Pouco antes de sairmos para o show, chega uma correspondência registrada para mim. Achei estranho, mas assim que vi o envelope entendi do que se tratava. Há mais ou menos quatro meses, dei entrada no pedido de visto de trabalho, uma longa história. Enfim era a resposta. Abri o envelope brincando e dizendo que tinha mais um motivo para beber, para comemorar ou para esquecer. A verdade é que não tinha um bom presságio. A resposta foi negativa, me negaram o visto de trabalho e fiquei bem aborrecida. Luiz ainda leu em voz alta as piores partes o que me irritou um pouco mais. Fica todo mundo com aquela cara de nádegas, tentando te animar e eu com aquela vontade de xingar todos os palavrões que conheço. O que fazer? Amigos em casa, tudo certo para sair, segurei minha onda e prossegui com a noite.

 

Ali tomei uma decisão séria. Não tinha vontade de conversar sobre isso. Mais tarde, quando Luiz e eu chegássemos em casa ele saberia.

 

Fomos para o show, chegamos em cima da hora, mas ainda estava vazio. As coisas aqui sempre atrasam muito. Nosso amigo conseguiu uma mesa bem na frente do palco, para umas dez pessoas. Pedi uma dose de whisky cavalar, que se repetiu depois. Queria mesmo chutar o balde.

 

Nossa amiga cantora também foi e o mesmo baterista que tocou conosco no show do Cartola foi tocar com o Armandinho. Até me senti meio profissional e enturmada.

 

Resumo da ópera, um dos melhores shows que fui na vida, um privilégio! Ele é muito bom e arrebentou!
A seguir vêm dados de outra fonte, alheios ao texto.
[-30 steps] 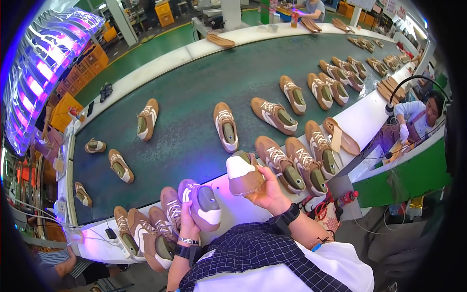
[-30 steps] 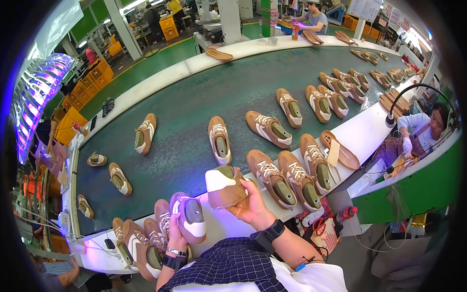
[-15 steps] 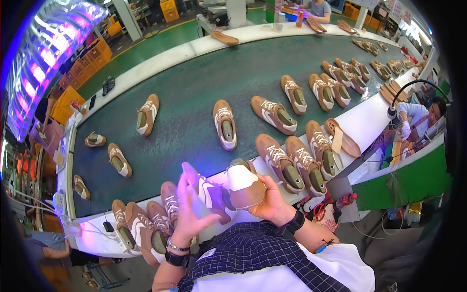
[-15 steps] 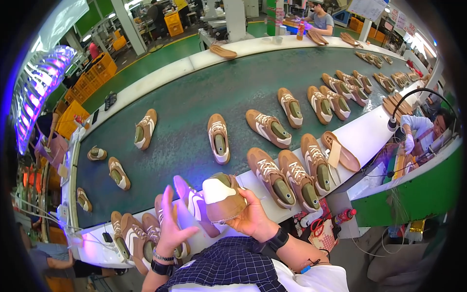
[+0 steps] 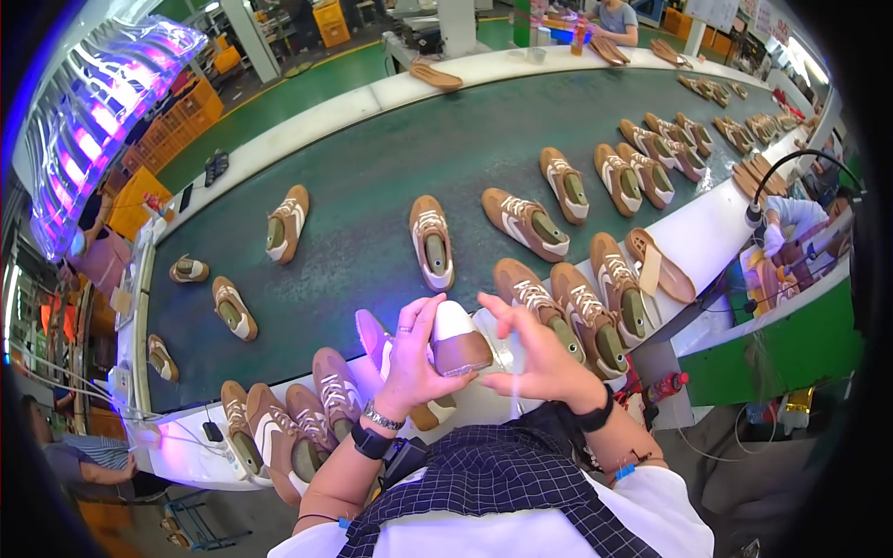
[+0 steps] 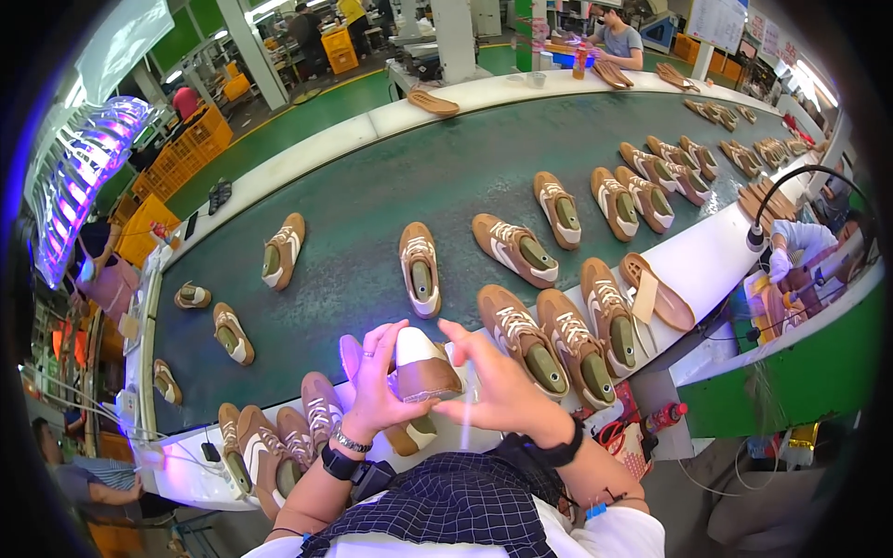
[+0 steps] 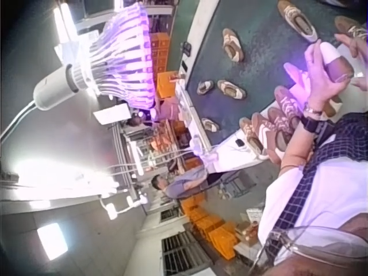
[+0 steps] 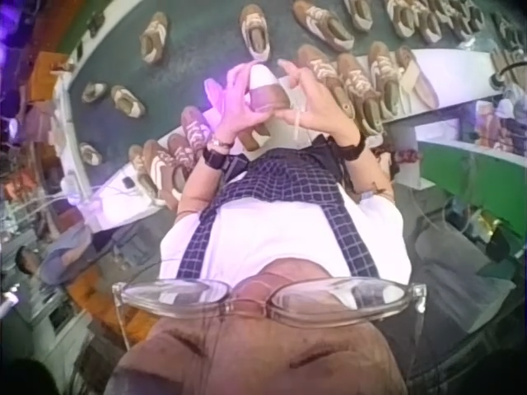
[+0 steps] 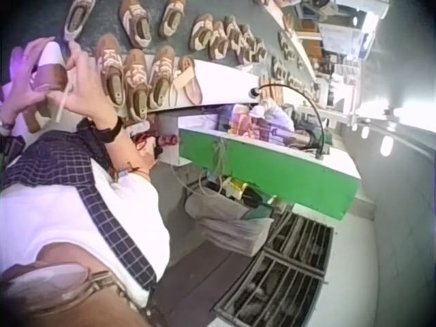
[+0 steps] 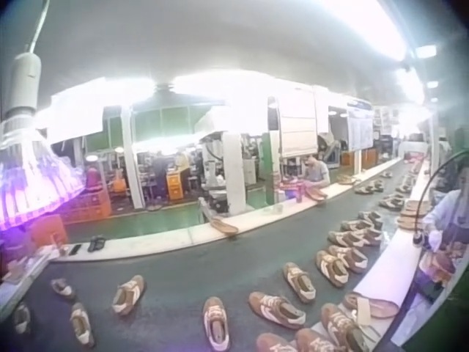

Os outros músicos não ficavam atrás, mas a estrela era definitivamente o Armandinho.

 

Cheio de brasileiros na casa, na hora que tocou “vassourinha” foi impossível para qualquer mortal ficar sentado. Até trenzinho rolou! Uma farra! Fiquei com vontade de voltar no dia seguinte. Quando acabou o show, a casa abriu a pista e aproveitei para terminar de soltar a franga dançando. Conhecemos o próprio Armandinho e os outros músicos, todos muito simpáticos.

 

Voltamos para casa dividindo um taxi com mais dois amigos. Vim calada, ainda tínhamos um assunto pendente. Quando saltei sozinha com Luiz, disse o que ele já deveria desconfiar.

 

Só fico em Madri até o ano que vem. Não posso continuar assim, para mim chega. Ele me apoiou, como sempre, e isso ajuda muito. Ainda não sei o que fazer, não sei se quero voltar ao Brasil, há outras possibilidades, mas sei que aqui não quero mais. Cansei.

 

Desse fim de semana infernal, prefiro guardar a parte boa, o encontro com os amigos e o som da guitarra baiana do Armandinho. O resto está resolvido e é só uma questão de tempo.